**YOUR ASSIGNMENT:**
The entire listing below is to be transcribed without a single slip.
>>
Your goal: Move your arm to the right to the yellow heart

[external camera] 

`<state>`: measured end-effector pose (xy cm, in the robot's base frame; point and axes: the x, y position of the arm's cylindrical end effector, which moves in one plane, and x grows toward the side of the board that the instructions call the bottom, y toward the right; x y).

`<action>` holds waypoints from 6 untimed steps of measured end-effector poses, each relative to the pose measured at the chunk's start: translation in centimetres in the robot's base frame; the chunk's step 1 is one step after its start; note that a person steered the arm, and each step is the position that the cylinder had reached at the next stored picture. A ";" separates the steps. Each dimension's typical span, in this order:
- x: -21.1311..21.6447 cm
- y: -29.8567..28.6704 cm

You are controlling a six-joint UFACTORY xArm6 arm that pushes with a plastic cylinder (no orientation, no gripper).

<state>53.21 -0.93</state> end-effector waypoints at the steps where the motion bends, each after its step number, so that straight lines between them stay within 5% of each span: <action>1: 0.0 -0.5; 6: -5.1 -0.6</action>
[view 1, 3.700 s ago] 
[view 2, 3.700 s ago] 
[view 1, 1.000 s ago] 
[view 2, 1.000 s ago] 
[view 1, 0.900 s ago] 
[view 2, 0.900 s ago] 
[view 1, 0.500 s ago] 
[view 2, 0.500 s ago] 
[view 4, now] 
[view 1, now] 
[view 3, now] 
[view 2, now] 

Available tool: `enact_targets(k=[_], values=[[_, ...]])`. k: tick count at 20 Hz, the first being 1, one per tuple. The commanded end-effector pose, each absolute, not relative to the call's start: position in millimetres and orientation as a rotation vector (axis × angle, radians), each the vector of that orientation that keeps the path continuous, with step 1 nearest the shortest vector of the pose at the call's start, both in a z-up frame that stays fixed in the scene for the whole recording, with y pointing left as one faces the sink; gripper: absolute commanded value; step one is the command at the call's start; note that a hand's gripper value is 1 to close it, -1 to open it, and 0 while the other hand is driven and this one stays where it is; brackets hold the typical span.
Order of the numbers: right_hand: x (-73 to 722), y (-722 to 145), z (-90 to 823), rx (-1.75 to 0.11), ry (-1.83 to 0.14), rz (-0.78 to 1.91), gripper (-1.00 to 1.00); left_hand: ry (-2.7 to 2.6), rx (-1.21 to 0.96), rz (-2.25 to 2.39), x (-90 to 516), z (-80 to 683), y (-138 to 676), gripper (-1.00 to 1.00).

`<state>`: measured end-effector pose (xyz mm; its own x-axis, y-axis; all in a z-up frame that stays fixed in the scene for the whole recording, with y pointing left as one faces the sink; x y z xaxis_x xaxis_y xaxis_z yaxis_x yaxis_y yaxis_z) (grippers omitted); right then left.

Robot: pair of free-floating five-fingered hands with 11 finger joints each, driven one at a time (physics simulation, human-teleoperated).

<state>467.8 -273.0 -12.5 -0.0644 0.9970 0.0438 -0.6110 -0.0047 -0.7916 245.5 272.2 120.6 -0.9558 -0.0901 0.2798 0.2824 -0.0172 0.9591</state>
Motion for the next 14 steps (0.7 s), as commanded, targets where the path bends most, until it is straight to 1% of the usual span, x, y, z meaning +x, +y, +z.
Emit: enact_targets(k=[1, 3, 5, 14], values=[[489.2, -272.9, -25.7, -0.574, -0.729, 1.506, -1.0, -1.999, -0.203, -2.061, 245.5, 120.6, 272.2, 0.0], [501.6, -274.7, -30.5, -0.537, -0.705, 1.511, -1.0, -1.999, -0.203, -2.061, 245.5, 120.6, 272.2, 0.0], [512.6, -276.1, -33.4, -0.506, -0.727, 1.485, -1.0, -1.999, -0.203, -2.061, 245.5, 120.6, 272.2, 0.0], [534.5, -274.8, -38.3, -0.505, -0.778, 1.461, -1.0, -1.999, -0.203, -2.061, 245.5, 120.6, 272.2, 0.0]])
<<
**ANSWER BOX:**
Your goal: Move your arm to the right to the yellow heart

[external camera] 

`<state>`: measured end-effector pose (xy cm, in the robot's base frame; point and axes: the x, y position of the arm's cylindrical end effector, which moves in one plane, and x grows toward the side of the board that the instructions call the bottom, y toward the right; x y).

`<action>` holds waypoints from 6 untimed steps of measured end-effector poses, each relative to the pose measured at the chunk's start: translation in centimetres in the robot's base frame; the chunk's step 1 is one step after its start; note that a person steered the arm, and each step is the position that the cylinder had reached at the next stored picture. A ";" separates the steps. Each dimension's typical span, in this order:
- x: -21.1311..21.6447 cm
- y: -29.8567..28.6704 cm

You are controlling a six-joint UFACTORY xArm6 arm that pushes with a plastic cylinder (no orientation, no gripper).

<state>53.21 -0.93</state> end-effector waypoints at the steps where the motion bends, each after its step number, so that straight lines between them stay within 5% of each span: <action>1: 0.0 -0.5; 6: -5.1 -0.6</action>
[view 1, 3.700 s ago] 
[view 2, 3.700 s ago] 
[view 1, 1.000 s ago] 
[view 2, 1.000 s ago] 
[view 1, 0.900 s ago] 
[view 2, 0.900 s ago] 
[view 1, 0.500 s ago] 
[view 2, 0.500 s ago] 
[view 4, now] 
[view 1, now] 
[view 3, now] 
[view 2, now] 

Available tool: `enact_targets(k=[_], values=[[_, ...]])`. k: tick count at 20 Hz, the first being 1, one per tuple. The commanded end-effector pose, each absolute, not relative to the call's start: position in millimetres and orientation as a rotation vector (axis × angle, radians), each the vector of that orientation that keeps the path continuous, with step 1 nearest the shortest vector of the pose at the call's start, both in a z-up frame that stays fixed in the scene for the whole recording, with y pointing left as one faces the sink; gripper: absolute commanded value; step one is the command at the call's start; note that a hand's gripper value is 1 to close it, -1 to open it, and 0 while the other hand is driven and this one stays where it is; brackets hold the typical span.
Order of the numbers: right_hand: x (-73 to 722), y (-722 to 145), z (-90 to 823), rx (-1.75 to 0.11), ry (-1.83 to 0.14), rz (-0.78 to 1.91), gripper (-1.00 to 1.00); left_hand: ry (-2.7 to 2.6), rx (-1.21 to 0.96), rz (-2.25 to 2.39), x (-90 to 516), z (-80 to 683), y (-138 to 676), gripper (-1.00 to 1.00).

`<state>`: measured end-effector pose (xyz mm; its own x-axis, y-axis; all in a z-up frame that stays fixed in the scene for the whole recording, with y pointing left as one faces the sink; x y z xaxis_x xaxis_y xaxis_z yaxis_x yaxis_y yaxis_z) (grippers omitted); right then left.

Robot: pair of free-floating five-fingered hands with 11 finger joints each, driven one at a time (physics simulation, human-teleoperated).

<state>467.8 -273.0 -12.5 -0.0644 0.9970 0.0438 -0.6110 -0.0047 -0.7916 245.5 272.2 120.6 -0.9558 -0.0901 0.2798 0.2824 -0.0172 0.9591</state>
Motion for the next 14 steps (0.7 s), as commanded, targets where the path bends most, until it is straight to 1% of the usual span, x, y, z meaning +x, +y, +z.
Emit: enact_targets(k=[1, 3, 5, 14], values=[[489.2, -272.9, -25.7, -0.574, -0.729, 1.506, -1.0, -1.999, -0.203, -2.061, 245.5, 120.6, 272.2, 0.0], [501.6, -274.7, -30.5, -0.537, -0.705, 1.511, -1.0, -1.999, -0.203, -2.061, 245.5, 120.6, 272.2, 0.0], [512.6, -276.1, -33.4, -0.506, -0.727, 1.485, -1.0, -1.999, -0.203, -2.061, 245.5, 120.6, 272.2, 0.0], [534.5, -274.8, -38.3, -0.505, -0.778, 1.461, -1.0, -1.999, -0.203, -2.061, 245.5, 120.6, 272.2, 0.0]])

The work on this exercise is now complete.